Directions for this task:
All of the data below should come back exactly as written, minus its images.

Data block:
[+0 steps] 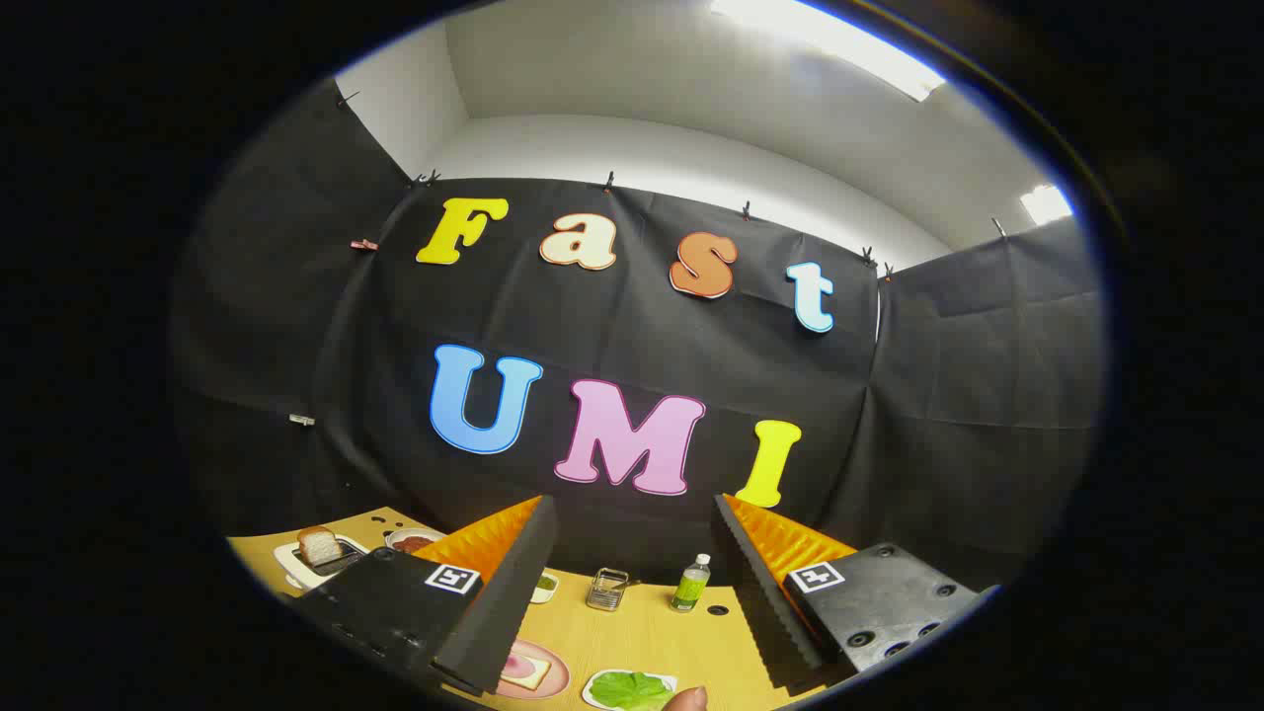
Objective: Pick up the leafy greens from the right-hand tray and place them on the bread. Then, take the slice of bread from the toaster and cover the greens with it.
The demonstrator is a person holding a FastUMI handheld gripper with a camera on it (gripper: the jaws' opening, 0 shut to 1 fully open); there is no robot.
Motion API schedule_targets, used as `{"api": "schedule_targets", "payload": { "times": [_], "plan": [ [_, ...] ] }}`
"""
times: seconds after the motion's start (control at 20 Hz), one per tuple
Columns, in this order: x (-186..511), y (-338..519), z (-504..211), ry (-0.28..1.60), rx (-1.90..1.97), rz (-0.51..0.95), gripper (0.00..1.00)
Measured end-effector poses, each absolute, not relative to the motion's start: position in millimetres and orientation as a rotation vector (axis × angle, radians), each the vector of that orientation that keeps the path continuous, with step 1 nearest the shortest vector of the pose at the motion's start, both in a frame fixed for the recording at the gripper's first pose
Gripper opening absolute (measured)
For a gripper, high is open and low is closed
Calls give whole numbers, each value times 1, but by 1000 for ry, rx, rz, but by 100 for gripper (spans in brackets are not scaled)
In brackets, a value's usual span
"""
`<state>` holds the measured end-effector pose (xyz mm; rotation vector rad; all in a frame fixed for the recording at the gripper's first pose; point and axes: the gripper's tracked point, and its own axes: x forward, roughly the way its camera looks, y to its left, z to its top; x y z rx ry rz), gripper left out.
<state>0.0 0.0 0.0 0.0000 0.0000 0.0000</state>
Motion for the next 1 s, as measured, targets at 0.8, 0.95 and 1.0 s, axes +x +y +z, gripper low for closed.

Task response:
[+0 steps] 
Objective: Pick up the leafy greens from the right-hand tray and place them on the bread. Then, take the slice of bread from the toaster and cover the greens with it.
The demonstrator is a person holding a FastUMI handheld gripper with a camera on it (gripper: the jaws' opening, 0 shut to 1 fully open); there is no robot.
Motion API schedule_targets, used as `{"api": "schedule_targets", "payload": { "times": [_], "plan": [ [_, ...] ] }}`
"""
times: seconds after the motion's start (control at 20 Hz), one per tuple
Columns, in this order: x (-186..511), y (-338..519), z (-504..211), ry (-0.28..1.60), rx (-1.90..1.97), rz (-0.51..0.95), gripper (0.00..1.00)
Measured end-effector poses, each absolute, not relative to the motion's start: position in millimetres and orientation as a rotation vector (axis × angle, radians), each the vector of that orientation that keeps the path continuous, with step 1 nearest the shortest vector of the pose at the motion's start, both in a frame fixed for the recording at the gripper's first pose
Gripper opening absolute (measured)
For a gripper, high is open and low is closed
Calls give whole numbers, each value times 1, but by 1000 for ry, rx, rz, but by 100 for gripper (spans in brackets are not scaled)
In brackets, a value's usual span
"""
`<state>` holds the measured end-effector pose (xyz mm; rotation vector rad; all in a frame fixed for the recording at the gripper's first pose; point and axes: the gripper's tracked point, and its own axes: x forward, roughly the way its camera looks, y to its left, z to its top; x y z rx ry rz), gripper left out.
<state>0.0 0.0 0.0 0.0000 0.0000 0.0000</state>
Motion for the next 1 s, as measured, targets at 0.8, 0.95 and 1.0 s, axes +x +y +z, gripper low for closed.

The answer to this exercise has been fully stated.